Structural and functional aspects of P-glycoproteins and related transport proteins.

作者信息

Lepage P, Gros P

机构信息

Department of Biochemistry, McGill University, Montreal, Quebec, Canada.

出版信息

Curr Opin Nephrol Hypertens. 1993 Sep;2(5):735-43. doi: 10.1097/00041552-199309000-00007.

Abstract

The emergence of multidrug resistance in tumor cells is caused by the expression of P-glycoprotein. P-glycoprotein has a unique structure formed by two homologous halves, each encoding six putative transmembrane segments and one nucleotide binding fold. This structural arrangement has been conserved in a large number of eukaryotic and prokaryotic membrane transport systems, which together form the ATP binding cassette superfamily.

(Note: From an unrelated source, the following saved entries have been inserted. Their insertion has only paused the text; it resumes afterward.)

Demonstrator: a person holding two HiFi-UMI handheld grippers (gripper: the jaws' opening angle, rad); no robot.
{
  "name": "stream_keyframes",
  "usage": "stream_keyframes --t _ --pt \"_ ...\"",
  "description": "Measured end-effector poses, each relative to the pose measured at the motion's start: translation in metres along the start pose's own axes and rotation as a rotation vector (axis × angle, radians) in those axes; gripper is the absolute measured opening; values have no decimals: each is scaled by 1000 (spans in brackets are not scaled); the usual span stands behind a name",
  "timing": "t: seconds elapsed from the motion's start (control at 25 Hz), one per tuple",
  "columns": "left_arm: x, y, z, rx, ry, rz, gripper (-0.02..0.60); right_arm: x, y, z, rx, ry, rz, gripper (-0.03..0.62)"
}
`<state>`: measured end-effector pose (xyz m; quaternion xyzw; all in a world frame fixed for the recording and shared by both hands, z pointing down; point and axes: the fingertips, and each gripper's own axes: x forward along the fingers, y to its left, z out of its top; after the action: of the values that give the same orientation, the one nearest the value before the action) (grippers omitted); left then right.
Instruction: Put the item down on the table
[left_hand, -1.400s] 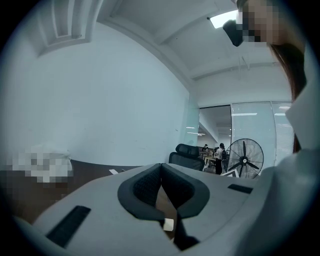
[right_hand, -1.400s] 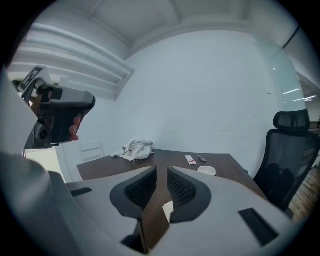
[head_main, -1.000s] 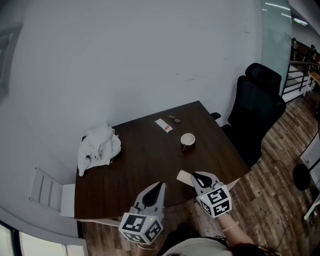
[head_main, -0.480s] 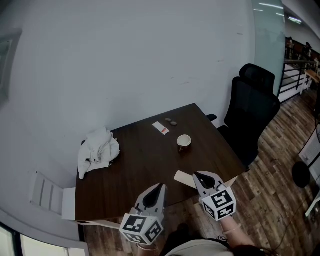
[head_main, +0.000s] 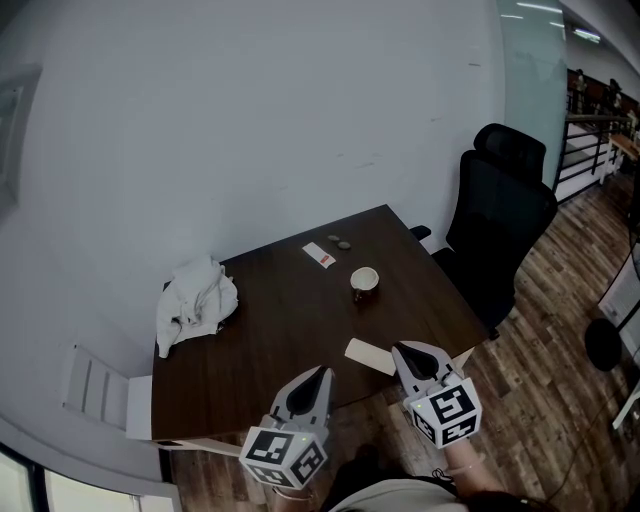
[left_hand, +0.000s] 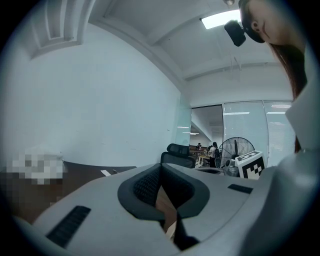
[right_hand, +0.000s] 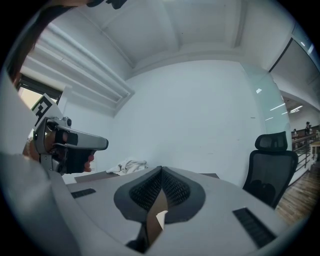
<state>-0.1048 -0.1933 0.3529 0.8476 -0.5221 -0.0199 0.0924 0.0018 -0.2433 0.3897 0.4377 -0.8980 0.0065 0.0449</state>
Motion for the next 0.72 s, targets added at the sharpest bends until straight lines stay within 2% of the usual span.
stream_keyframes --t 0.72 --pt "14 -8 -6 22 30 -7 20 -6 -10 7 -10 -4 -2 8"
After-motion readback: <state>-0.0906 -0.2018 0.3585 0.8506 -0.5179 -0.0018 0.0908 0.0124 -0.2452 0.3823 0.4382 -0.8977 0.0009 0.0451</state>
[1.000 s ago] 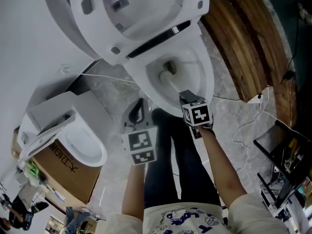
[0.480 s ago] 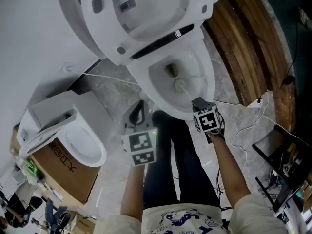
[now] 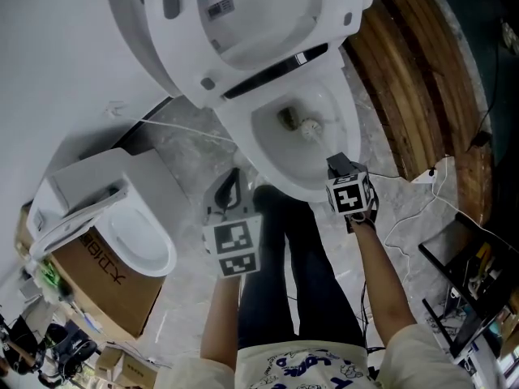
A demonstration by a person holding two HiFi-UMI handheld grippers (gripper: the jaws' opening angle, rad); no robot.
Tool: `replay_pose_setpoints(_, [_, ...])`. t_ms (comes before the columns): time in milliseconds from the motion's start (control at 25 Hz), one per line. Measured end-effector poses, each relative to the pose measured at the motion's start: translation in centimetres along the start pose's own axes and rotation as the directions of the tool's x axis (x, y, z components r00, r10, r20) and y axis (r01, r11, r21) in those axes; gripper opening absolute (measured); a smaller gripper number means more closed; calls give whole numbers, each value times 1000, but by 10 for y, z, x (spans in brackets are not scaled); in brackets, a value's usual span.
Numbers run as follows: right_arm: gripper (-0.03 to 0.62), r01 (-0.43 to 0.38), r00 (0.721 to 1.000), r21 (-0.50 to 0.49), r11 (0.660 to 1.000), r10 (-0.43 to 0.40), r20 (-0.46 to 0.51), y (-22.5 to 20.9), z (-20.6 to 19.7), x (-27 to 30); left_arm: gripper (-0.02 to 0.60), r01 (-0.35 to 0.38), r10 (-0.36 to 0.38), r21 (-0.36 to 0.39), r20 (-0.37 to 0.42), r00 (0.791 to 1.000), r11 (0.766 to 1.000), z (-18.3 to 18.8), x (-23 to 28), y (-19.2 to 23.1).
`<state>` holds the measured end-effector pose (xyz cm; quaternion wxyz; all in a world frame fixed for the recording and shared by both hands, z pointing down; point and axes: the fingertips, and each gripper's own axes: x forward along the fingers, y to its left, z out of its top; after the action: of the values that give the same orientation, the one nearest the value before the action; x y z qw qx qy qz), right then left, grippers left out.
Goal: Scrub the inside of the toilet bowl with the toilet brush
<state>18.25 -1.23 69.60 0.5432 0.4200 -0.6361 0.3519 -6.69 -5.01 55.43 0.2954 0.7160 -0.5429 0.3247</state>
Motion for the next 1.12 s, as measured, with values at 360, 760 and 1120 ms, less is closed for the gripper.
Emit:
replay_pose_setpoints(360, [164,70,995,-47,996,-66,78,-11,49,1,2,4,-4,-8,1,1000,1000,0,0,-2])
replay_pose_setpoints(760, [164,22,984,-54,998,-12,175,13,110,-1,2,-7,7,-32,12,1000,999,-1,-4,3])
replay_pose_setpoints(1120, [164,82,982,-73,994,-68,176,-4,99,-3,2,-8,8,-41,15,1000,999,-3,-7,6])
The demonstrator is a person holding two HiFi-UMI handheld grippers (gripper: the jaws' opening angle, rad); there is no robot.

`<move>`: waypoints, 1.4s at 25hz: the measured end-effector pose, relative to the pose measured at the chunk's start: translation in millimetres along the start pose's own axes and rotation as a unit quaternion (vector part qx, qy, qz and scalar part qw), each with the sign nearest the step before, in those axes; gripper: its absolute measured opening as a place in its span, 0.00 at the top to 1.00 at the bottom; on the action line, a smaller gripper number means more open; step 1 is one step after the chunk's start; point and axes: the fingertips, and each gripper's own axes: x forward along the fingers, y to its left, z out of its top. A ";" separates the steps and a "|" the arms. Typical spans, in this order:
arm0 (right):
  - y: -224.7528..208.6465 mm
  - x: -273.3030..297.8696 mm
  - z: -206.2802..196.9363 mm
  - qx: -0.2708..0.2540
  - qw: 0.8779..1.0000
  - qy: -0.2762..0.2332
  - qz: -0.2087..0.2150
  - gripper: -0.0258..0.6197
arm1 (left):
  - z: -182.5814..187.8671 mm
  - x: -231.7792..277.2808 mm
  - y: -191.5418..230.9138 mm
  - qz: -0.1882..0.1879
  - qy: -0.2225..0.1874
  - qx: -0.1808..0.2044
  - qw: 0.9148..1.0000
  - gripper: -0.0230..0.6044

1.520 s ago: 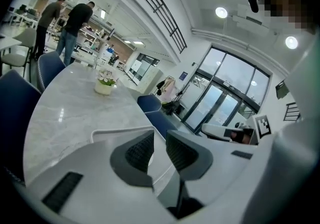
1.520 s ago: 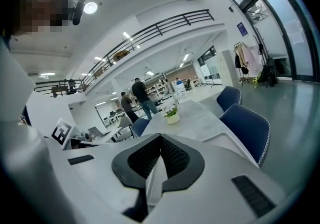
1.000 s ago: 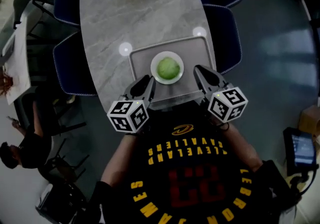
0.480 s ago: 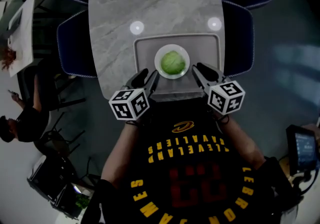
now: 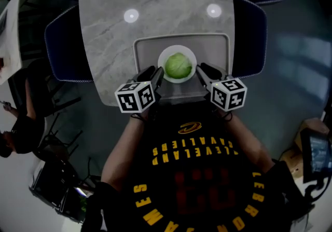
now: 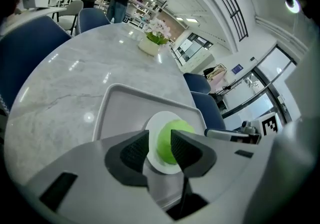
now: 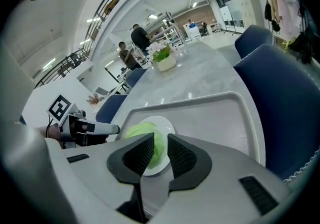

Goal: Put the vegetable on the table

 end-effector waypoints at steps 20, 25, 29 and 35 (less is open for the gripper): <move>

These membrane transporters act on different groups of substrates in different cell types and organisms. The combined molecular analysis of these proteins has shed light on the mechanism by which P-glycoprotein acts on structurally unrelated groups of chemotherapeutic drugs and has allowed the identification of the protein domain responsible for the common mechanism of transport and recognition of substrate molecules. The function of P-glycoprotein in normal tissues remains intriguing and is discussed in this review.

摘要

肿瘤细胞中多药耐药性的出现是由P-糖蛋白的表达引起的。P-糖蛋白具有独特的结构,由两个同源部分组成,每个部分编码六个假定的跨膜片段和一个核苷酸结合结构域。这种结构排列在大量真核和原核膜转运系统中保守存在,它们共同构成ATP结合盒超家族。这些膜转运蛋白在不同细胞类型和生物体中作用于不同的底物组。对这些蛋白质的联合分子分析揭示了P-糖蛋白作用于结构不相关的化疗药物组的机制,并使得能够鉴定负责底物分子转运和识别共同机制的蛋白质结构域。P-糖蛋白在正常组织中的功能仍然很有趣,本文对此进行了讨论。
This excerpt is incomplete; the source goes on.